## WHAT YOU WILL DO
Every line with the string "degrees" should be copied from the data.

==== PROVIDED DATA

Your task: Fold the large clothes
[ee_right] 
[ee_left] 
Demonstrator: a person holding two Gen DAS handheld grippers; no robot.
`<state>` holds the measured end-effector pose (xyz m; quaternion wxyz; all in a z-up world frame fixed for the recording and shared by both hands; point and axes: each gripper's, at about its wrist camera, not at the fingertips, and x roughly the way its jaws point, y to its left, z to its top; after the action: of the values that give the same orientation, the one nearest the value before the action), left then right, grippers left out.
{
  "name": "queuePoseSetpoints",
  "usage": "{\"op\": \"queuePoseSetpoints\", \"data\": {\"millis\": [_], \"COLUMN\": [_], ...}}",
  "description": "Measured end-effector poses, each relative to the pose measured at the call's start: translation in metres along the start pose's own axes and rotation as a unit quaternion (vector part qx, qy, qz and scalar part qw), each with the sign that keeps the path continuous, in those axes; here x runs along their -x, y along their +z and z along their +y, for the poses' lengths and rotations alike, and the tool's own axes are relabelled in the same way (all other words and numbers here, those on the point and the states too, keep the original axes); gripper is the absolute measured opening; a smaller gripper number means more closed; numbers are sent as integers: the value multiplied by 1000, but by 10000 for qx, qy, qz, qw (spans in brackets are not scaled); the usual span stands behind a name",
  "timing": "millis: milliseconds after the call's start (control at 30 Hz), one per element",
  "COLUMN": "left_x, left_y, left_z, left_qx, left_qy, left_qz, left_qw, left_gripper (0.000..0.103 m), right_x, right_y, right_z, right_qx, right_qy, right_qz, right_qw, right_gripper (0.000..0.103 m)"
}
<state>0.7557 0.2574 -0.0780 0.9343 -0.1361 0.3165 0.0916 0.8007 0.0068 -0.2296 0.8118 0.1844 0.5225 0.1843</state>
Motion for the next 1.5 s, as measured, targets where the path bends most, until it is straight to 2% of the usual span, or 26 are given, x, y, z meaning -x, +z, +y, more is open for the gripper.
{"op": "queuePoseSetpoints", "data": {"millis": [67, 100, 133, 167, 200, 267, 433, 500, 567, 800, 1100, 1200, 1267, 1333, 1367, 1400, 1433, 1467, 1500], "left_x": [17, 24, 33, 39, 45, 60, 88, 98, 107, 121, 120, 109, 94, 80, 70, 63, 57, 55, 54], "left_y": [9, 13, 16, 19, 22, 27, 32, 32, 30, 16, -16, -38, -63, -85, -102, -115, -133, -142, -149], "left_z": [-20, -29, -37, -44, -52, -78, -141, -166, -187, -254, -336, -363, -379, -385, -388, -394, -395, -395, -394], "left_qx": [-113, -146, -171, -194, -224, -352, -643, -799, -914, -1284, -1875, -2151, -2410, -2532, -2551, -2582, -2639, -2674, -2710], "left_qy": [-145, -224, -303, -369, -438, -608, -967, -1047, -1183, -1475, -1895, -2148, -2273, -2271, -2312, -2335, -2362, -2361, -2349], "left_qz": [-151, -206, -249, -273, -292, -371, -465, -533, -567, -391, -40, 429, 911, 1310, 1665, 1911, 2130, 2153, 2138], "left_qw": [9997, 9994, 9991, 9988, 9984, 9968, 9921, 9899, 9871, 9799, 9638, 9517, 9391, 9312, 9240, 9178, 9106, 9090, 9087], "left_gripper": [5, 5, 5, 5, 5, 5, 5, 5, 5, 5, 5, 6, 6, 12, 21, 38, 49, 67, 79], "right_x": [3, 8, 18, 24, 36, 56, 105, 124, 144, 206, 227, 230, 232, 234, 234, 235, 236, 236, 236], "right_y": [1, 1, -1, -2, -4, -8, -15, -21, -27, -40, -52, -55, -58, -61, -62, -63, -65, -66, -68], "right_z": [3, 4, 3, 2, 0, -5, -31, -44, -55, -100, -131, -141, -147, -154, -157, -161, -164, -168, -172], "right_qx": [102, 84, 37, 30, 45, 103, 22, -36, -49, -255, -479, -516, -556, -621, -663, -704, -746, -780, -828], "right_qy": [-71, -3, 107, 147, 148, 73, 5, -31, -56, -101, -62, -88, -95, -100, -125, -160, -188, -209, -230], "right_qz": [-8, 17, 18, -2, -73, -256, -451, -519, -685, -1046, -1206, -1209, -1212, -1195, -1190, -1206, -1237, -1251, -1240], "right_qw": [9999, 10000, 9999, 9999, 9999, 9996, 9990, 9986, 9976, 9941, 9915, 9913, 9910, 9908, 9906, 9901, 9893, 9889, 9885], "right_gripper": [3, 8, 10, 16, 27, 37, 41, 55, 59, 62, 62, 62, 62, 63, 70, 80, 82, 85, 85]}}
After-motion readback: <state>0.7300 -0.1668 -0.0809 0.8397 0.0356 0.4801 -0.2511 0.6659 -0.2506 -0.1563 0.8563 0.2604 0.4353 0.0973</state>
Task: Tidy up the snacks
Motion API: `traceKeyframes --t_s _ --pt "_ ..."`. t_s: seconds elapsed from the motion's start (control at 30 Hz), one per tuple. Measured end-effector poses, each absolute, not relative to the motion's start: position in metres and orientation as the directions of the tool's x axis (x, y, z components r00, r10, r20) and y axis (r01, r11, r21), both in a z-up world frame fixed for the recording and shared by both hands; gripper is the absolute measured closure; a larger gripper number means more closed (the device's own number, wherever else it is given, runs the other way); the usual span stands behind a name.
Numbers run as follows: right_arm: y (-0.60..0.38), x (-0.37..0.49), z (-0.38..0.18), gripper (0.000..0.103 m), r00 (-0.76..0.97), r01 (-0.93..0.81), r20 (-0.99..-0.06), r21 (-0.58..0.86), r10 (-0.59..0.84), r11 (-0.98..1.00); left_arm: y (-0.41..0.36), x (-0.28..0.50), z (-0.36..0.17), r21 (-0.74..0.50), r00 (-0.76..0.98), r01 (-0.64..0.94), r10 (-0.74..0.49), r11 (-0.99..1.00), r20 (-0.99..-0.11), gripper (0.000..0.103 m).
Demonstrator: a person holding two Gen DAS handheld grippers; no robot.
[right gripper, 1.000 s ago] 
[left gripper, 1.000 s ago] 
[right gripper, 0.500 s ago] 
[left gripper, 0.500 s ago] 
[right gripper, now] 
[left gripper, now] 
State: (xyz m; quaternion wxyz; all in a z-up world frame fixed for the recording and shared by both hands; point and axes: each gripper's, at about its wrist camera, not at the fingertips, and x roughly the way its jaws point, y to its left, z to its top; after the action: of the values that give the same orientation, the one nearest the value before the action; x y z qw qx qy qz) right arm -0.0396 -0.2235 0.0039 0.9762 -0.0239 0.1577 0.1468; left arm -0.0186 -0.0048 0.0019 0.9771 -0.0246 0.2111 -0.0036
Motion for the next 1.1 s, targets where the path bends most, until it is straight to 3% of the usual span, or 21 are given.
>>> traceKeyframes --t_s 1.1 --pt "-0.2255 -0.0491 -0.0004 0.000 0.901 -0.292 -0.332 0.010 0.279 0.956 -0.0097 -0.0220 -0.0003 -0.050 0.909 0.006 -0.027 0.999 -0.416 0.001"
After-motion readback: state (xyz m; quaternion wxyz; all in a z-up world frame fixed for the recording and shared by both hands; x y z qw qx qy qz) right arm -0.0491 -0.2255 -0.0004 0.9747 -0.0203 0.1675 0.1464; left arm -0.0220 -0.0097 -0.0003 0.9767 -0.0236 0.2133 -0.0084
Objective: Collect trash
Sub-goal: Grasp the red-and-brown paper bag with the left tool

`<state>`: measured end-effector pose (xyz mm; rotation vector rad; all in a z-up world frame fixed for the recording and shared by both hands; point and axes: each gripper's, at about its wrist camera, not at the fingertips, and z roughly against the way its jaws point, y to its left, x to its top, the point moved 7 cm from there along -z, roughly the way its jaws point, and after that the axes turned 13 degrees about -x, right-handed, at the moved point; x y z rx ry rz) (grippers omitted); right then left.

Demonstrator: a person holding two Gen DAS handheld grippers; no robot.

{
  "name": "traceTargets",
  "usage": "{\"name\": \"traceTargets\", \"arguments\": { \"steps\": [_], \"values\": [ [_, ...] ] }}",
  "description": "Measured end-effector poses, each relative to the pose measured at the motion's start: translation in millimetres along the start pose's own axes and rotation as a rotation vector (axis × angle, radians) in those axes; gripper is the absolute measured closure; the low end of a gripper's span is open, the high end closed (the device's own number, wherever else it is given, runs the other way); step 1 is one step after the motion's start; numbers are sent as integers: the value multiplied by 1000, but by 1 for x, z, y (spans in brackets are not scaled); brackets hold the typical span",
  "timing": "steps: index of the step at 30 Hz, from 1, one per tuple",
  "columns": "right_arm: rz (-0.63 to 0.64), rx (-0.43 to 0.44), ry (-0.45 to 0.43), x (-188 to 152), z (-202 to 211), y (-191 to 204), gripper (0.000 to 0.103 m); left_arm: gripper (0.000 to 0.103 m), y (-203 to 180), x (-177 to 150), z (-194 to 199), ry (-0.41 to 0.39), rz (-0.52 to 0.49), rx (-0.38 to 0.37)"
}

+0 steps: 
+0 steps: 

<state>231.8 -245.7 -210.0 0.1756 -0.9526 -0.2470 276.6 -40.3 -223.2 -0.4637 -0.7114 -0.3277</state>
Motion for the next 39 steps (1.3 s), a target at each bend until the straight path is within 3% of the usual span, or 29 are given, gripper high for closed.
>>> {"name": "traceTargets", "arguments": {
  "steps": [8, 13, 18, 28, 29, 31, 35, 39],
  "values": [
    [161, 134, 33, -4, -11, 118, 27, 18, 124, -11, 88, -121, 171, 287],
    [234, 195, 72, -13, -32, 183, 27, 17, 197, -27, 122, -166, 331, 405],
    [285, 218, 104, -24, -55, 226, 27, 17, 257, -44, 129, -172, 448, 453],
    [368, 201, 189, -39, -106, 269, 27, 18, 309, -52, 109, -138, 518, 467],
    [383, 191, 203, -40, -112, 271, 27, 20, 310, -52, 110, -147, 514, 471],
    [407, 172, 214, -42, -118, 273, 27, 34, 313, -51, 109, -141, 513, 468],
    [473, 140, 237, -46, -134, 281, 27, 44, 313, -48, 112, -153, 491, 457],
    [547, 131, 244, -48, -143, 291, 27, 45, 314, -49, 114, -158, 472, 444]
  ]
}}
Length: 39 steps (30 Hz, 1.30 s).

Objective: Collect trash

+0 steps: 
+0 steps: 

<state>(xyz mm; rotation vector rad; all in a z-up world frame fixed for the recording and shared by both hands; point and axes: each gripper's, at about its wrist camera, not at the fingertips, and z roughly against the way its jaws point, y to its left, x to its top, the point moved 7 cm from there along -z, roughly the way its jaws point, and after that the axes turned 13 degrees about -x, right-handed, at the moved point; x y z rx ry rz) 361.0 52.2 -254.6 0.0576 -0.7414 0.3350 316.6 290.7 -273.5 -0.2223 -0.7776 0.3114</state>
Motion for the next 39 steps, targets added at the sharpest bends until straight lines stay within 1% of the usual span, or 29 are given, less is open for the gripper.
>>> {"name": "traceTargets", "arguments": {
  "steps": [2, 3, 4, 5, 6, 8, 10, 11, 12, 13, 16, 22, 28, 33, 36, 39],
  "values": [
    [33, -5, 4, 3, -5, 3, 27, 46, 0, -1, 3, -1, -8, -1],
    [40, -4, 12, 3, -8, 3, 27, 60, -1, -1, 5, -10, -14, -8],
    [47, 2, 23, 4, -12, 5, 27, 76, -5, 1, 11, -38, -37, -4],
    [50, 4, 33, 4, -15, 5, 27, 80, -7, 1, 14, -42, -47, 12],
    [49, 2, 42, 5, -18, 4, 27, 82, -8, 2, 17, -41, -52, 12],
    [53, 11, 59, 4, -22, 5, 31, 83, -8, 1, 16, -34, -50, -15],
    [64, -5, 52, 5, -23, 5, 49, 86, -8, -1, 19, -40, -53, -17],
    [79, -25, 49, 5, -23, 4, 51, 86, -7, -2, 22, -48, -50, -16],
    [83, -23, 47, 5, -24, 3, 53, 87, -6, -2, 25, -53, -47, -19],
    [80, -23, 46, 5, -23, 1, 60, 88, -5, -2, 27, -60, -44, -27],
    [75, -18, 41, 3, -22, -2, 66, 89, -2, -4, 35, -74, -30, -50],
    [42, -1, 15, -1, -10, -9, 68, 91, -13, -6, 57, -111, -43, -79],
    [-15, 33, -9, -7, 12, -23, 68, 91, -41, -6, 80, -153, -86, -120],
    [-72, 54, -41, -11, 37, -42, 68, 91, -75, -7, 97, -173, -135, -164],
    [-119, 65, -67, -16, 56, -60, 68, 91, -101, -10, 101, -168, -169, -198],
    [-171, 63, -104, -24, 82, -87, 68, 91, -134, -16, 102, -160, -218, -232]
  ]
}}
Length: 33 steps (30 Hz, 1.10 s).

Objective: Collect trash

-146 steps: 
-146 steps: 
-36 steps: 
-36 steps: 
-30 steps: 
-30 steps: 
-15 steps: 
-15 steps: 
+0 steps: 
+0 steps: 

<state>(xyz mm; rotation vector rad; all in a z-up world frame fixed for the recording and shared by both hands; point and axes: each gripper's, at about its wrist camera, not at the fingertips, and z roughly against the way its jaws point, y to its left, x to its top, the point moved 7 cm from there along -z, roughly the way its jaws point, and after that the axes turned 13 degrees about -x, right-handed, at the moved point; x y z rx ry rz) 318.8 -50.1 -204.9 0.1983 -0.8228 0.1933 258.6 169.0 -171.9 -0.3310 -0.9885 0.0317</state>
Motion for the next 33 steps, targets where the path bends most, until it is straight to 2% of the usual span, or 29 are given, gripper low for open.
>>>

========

## TASK ANSWER
`<state>`: measured end-effector pose (xyz mm; rotation vector rad; all in a z-up world frame fixed for the recording and shared by both hands; point and axes: each gripper's, at about its wrist camera, not at the fingertips, and z roughly against the way its jaws point, y to its left, x to its top, the point moved 7 cm from there along -z, roughly the way its jaws point, and after that the axes turned 13 degrees about -x, right-handed, at the moved point; x y z rx ry rz) (grippers omitted); right then left.
<state>(xyz mm; rotation vector rad; all in a z-up world frame fixed for the recording and shared by both hands; point and axes: each gripper's, at about its wrist camera, not at the fingertips, and z roughly against the way its jaws point, y to its left, x to its top, the point moved 7 cm from there along -z, roughly the way its jaws point, and after that the axes turned 13 degrees about -x, right-handed, at the moved point; x y z rx ry rz) 361.0 52.2 -254.6 0.0576 -0.7414 0.3350 316.6 290.7 -273.5 -0.2223 -0.7776 0.3114</state>
<state>(xyz mm; rotation vector rad; all in a z-up world frame fixed for the recording and shared by both hands; point and axes: each gripper's, at about its wrist camera, not at the fingertips, and z roughly against the way its jaws point, y to its left, x to its top, the point moved 7 cm from there along -z, roughly the way its jaws point, and after that the axes turned 13 degrees about -x, right-handed, at the moved point; x y z rx ry rz) 318.8 -50.1 -204.9 0.1983 -0.8228 0.1933 258.6 169.0 -171.9 -0.3310 -0.9885 0.0317</state>

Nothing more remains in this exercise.